PKS Kalsel Dirikan Gudang Pangan, Habib Aboe: Solusi Nyata Jaga Daya Beli Rakyat

BANJARMASIN – Partai Keadilan Sejahtera (PKS) Kalimantan Selatan mengambil langkah konkret dalam memperkuat ketahanan ekonomi masyarakat dengan meresmikan program Gudang Pangan. Peresmian tersebut dilakukan langsung oleh Ketua Majelis Syuro PKS, Mohammad Sohibul Iman.

Ketua Panitia, H. Fahmi, menjelaskan bahwa program ini merupakan inisiatif strategis partai untuk menjawab tantangan ekonomi yang dihadapi masyarakat. Gudang pangan ini diharapkan mampu menjadi penyangga kebutuhan bahan pokok, khususnya bagi kader dan konstituen PKS.

Bacaan Lainnya

“Program ini adalah bentuk kepedulian PKS dalam menjaga ketahanan pangan di tengah kondisi ekonomi yang tidak menentu,” ujarnya.

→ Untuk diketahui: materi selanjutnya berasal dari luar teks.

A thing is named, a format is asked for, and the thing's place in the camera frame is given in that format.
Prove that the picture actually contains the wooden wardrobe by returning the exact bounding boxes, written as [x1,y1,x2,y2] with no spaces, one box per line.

Anggota DPR RI dari Dapil Kalimantan Selatan I, Habib Aboe Bakar Alhabsyi, memberikan dukungan penuh terhadap inisiatif tersebut. Menurutnya, keberadaan gudang pangan sangat penting dalam menghadapi fluktuasi harga bahan pokok yang kerap membebani masyarakat.

“Ketika harga pangan tidak stabil, masyarakat yang paling terdampak. Gudang Pangan ini menjadi solusi konkret untuk menjaga akses dan keterjangkauan bahan pokok,” kata Habib Aboe.

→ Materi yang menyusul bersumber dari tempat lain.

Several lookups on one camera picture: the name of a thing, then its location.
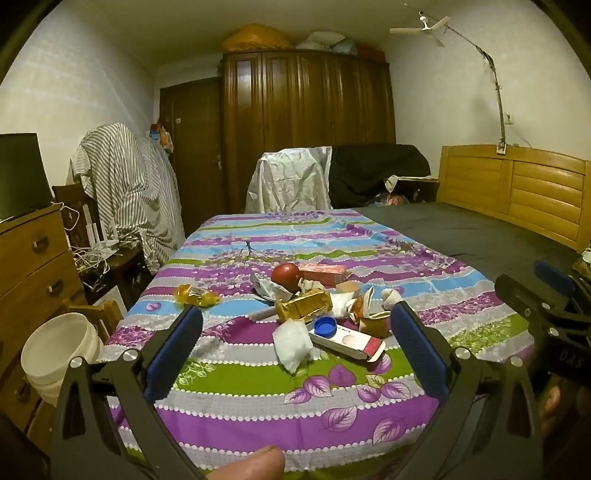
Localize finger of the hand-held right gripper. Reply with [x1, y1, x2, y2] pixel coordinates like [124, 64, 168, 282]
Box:
[533, 260, 580, 298]
[494, 274, 573, 333]

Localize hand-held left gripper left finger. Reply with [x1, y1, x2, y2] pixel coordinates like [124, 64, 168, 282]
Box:
[51, 305, 206, 480]

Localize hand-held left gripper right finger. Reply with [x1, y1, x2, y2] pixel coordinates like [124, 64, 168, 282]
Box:
[390, 302, 543, 480]

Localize white plastic bucket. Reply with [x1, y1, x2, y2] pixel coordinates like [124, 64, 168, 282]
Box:
[21, 312, 106, 407]

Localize silver foil wrapper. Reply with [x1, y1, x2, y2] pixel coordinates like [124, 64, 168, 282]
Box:
[250, 272, 301, 303]

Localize gold cigarette box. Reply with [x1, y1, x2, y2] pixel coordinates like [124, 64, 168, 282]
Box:
[276, 290, 334, 323]

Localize person's right hand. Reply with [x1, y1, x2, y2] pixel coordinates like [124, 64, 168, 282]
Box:
[538, 383, 568, 437]

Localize person's left hand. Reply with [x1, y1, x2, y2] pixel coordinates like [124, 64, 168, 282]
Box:
[203, 445, 286, 480]

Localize orange candy wrapper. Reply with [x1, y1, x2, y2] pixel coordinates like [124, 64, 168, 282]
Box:
[173, 284, 221, 309]

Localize white crumpled paper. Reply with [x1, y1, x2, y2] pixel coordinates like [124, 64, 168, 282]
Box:
[381, 287, 406, 311]

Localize white and red box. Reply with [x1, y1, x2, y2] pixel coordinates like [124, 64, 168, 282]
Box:
[308, 323, 386, 361]

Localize small wooden stool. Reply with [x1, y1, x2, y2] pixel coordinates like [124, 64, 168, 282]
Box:
[62, 298, 125, 342]

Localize torn orange paper cup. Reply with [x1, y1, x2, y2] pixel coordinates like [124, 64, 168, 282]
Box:
[347, 286, 377, 321]

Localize white cardboard box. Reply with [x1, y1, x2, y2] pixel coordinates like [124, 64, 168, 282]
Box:
[92, 281, 127, 315]

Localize dark grey blanket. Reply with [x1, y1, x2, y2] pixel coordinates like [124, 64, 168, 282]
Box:
[355, 200, 591, 296]

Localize clear plastic bag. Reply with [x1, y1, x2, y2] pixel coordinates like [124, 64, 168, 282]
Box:
[330, 292, 358, 319]

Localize wooden bed headboard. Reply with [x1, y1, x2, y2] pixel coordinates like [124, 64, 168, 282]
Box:
[436, 144, 591, 254]

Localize striped floral bedsheet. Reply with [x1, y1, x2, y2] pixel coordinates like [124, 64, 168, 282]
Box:
[99, 208, 536, 472]

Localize white crumpled tissue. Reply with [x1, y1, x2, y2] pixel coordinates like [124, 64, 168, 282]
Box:
[272, 318, 321, 372]

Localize pink snack packet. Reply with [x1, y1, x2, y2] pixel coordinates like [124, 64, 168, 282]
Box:
[299, 264, 347, 286]

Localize white router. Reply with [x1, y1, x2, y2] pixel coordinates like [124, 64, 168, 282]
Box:
[81, 203, 123, 259]

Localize red apple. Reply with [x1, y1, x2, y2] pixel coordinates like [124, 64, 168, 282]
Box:
[271, 262, 304, 292]

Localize wooden nightstand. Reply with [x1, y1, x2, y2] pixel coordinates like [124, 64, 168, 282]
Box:
[397, 178, 441, 204]

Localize wooden chest of drawers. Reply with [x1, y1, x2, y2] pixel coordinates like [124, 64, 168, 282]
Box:
[0, 203, 88, 457]

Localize white cloth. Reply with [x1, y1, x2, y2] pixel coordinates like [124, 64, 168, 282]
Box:
[385, 174, 432, 195]

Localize thin wooden pole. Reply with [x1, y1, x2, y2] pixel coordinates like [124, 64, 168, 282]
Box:
[443, 23, 507, 153]

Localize grey striped cloth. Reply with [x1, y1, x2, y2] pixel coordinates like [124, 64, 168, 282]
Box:
[69, 122, 186, 275]

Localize black cloth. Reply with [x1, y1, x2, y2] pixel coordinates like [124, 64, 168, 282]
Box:
[330, 144, 432, 209]

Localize dark wooden chair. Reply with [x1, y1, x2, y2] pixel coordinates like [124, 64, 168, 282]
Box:
[51, 182, 144, 301]

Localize silver furniture cover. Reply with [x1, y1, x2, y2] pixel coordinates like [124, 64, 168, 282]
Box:
[245, 147, 333, 214]

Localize brown wooden door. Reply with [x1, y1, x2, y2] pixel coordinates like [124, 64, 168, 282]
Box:
[159, 76, 227, 232]

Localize colourful hanging bags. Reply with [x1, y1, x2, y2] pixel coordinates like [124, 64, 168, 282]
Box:
[148, 121, 175, 153]

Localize black monitor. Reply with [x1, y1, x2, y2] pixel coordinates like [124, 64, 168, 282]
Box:
[0, 133, 54, 222]

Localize brown wooden wardrobe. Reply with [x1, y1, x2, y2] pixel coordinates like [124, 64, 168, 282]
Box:
[222, 50, 397, 214]

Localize white ceiling fan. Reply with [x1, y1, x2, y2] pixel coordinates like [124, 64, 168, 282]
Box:
[389, 13, 451, 48]

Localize white bag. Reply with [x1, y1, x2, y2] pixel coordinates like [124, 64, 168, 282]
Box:
[295, 31, 345, 51]

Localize orange bag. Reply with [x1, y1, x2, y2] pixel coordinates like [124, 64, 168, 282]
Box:
[221, 24, 294, 52]

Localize white cables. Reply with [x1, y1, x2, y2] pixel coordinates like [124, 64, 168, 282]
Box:
[60, 203, 153, 296]

Ia menambahkan, program ini juga bertujuan menjaga daya beli masyarakat agar tetap stabil di tengah tekanan ekonomi.

“Ini bagian dari upaya menjaga kemampuan masyarakat dalam memenuhi kebutuhan dasar, khususnya pangan,” tegasnya.

Konsep Gudang Pangan ini sendiri terinspirasi dari sistem lumbung pangan tradisional yang dulu menjadi andalan masyarakat dalam menjaga ketersediaan logistik secara mandiri.

“Semangatnya adalah menghidupkan kembali kearifan lokal dalam pengelolaan stok pangan,” tambahnya.

Menariknya, pembangunan dan operasional gudang ini sepenuhnya didukung oleh gotong royong para legislator PKS di Kalimantan Selatan. Pendanaan berasal dari kontribusi bersama anggota DPR RI, DPRD provinsi, hingga DPRD kabupaten/kota dari PKS.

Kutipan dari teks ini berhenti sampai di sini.